From what we have said it is clear that the February 22, 1995, order was and is an unlawful prior restraint on the right of the children's father to comment on the judicial proceedings and on the conduct of the department. The department has not identified a compelling State interest that needs protection. A general rule that bars any parent from directly or indirectly revealing the names of children subject to a care and protection proceeding will not do. There must be evidence and findings as to what effect the disclosure of the names of the particular children will or might have on them. In fact, in the course of the care and protection proceeding but before any order restricting disclosure had been entered, the department published the children's names in the newspaper, as a form of notice, in connection with its decision to seek a waiver of the need for the parents' consent to the adoption of the children. There is no finding that the names of the children had to be published in order to give effective notice of the department's decision to have the children adopted. Nor is there any explanation why the department's publication of the children's names did not violate the same "compelling" State interest in confidentiality that the department now asserts against the father.

In short, there are no findings of fact and rulings that demonstrate a compelling State interest that could only be met by the order entered in this case. We need not decide the merits of the father's claim that the order is vague and overbroad. We do note that what is barred and what is permitted under that order, particularly its third paragraph, is not well defined.

I wish that the Appeals Court had said more about the First Amendment issues here, since lower courts badly need guidance on the subject.
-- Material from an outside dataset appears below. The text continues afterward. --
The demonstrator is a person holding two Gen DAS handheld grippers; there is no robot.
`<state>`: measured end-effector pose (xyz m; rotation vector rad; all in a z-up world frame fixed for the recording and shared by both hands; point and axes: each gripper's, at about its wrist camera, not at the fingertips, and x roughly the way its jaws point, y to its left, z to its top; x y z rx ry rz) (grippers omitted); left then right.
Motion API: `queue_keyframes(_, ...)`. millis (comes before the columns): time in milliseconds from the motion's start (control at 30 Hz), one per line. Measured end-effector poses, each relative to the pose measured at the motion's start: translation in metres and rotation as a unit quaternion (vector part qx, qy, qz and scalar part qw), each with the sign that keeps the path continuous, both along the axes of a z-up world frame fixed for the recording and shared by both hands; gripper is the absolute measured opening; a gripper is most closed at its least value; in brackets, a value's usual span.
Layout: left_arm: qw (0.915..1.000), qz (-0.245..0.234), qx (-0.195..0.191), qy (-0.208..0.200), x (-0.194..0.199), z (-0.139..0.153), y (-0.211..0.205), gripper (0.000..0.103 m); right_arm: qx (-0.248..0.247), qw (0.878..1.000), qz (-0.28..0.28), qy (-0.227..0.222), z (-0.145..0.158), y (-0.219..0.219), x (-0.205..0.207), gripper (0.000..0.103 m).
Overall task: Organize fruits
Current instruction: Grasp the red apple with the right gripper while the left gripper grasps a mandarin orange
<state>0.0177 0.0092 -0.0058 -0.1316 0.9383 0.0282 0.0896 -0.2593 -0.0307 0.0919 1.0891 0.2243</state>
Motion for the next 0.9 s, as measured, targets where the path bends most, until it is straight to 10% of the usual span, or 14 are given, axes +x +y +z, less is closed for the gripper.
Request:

But at least it has reminded courts that basic First Amendment prior restraint principles—including that "a judge must differentiate legal and illegal expressive activity, and must carefully tailor the injunction to avoid unconstitutionally infringing on activity protected by the First Amendment" (something that the lower court did not do here)—do apply to "abuse prevention orders."

Many thanks again to Daniel Lyne and Ted Folkman of Murphy & King, who were kind enough to serve as pro bono counsel for a friend-of-the-court brief that I filed in the case, on behalf of Prof. Aaron Caplan (author of "Free Speech and Civil Harassment Orders," 64 Hastings L.J. 781 (2013)) and me (as author of "One-To-One Speech vs. One-To-Many Speech, Criminal Harassment Laws, and 'Cyberstalking,'" 107 Nw. U. L. Rev. 731 (2013)). And, to give credit where credit is due, I'm impressed by Zoë Quinn adopting "Tiberius" as her middle name.